*ASSIGNMENT*.
Scan the records below. Copy every line in which the word "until" appears.

........

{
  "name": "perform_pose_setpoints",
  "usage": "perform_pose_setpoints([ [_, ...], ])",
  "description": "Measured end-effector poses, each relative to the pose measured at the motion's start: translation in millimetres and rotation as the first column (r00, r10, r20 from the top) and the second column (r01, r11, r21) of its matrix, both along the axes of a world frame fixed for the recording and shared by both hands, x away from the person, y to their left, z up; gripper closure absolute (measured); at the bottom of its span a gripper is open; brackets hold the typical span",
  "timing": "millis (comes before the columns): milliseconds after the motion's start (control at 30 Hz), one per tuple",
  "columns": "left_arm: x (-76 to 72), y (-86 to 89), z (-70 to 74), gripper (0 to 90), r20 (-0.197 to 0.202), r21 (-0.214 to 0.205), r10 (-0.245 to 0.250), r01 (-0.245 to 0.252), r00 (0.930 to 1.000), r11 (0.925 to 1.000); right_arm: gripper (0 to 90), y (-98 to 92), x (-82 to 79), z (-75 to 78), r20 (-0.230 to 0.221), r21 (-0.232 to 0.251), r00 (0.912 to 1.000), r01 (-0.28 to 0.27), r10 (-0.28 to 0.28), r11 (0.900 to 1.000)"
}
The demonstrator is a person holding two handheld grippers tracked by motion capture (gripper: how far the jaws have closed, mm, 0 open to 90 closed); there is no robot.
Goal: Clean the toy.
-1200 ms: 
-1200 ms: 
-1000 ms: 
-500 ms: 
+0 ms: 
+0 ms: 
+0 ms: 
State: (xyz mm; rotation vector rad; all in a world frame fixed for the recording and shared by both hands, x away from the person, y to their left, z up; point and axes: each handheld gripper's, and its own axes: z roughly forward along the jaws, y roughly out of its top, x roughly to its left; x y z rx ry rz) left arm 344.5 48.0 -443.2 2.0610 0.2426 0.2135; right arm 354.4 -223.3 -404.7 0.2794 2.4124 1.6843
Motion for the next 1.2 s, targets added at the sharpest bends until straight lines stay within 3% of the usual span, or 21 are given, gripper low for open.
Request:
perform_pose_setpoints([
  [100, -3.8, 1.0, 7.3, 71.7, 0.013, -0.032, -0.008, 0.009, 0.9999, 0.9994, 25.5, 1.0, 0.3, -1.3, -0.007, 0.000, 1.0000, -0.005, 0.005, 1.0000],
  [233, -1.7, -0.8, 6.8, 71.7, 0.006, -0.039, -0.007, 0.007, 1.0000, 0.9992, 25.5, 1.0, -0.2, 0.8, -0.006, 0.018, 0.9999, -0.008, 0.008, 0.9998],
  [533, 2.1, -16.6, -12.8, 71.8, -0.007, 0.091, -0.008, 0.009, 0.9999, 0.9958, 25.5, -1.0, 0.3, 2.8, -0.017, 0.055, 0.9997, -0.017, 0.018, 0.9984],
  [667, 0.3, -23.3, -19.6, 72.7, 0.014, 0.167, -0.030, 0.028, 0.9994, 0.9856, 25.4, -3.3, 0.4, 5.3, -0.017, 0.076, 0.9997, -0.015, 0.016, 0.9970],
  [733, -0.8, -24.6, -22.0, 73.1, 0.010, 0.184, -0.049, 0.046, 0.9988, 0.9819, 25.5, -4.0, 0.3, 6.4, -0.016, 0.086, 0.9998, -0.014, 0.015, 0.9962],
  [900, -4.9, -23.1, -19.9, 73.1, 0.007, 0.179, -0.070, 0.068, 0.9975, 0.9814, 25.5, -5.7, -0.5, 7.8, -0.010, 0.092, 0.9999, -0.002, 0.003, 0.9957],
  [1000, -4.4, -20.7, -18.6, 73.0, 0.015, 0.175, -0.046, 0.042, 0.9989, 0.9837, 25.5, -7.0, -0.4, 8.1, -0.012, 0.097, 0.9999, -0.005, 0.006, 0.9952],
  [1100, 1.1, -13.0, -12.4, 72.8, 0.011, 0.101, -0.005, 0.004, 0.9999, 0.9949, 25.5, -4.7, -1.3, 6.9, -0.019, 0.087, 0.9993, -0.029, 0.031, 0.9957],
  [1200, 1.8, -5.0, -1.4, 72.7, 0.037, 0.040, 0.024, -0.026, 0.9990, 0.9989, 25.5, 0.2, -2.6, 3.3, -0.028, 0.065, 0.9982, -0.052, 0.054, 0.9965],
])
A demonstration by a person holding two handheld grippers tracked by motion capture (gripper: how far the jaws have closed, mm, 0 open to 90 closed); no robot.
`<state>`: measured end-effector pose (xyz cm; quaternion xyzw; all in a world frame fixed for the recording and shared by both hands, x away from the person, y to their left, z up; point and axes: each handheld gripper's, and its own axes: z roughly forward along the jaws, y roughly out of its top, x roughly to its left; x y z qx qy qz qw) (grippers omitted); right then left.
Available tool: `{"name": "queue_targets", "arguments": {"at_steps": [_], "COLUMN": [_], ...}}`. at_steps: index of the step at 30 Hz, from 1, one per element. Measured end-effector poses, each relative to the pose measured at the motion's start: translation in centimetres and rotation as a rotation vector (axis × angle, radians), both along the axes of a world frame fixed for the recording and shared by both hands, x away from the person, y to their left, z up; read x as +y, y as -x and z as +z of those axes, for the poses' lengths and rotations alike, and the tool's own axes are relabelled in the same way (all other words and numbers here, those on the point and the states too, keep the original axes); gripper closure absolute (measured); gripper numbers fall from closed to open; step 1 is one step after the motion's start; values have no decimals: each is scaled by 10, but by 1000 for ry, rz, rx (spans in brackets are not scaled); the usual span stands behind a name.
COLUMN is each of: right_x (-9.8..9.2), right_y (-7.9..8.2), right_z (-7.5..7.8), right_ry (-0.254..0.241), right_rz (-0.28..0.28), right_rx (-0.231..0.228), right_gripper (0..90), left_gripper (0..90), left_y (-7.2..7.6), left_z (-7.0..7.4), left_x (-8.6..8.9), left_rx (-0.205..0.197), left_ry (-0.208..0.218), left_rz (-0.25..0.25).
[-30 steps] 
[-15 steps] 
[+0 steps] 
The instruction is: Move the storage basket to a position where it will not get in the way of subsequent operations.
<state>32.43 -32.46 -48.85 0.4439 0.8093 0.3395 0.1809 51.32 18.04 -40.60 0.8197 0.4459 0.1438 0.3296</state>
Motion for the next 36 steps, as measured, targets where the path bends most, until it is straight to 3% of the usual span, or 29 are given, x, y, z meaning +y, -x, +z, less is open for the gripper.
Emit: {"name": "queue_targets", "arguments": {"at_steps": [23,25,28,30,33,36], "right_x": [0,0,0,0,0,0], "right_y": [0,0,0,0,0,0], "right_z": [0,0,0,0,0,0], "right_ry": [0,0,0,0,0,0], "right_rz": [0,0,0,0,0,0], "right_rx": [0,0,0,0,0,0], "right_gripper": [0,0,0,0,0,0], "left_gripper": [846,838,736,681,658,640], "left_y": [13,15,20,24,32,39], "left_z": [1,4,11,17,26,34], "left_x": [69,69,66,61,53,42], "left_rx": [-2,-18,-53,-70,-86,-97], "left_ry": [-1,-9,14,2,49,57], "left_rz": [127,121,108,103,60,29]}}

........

*SOLUTION TO THE PROBLEM*.
Motion for the next 1.2 s, targets added at the sharpest bends until straight lines stay within 3% of the usual span, or 21 are given, gripper low for open.
Motion for the next 36 steps, as measured, targets where the path bends most, until it is straight to 3% of the usual span, or 29 are given, x, y, z meaning +y, -x, +z, less is open for the gripper.

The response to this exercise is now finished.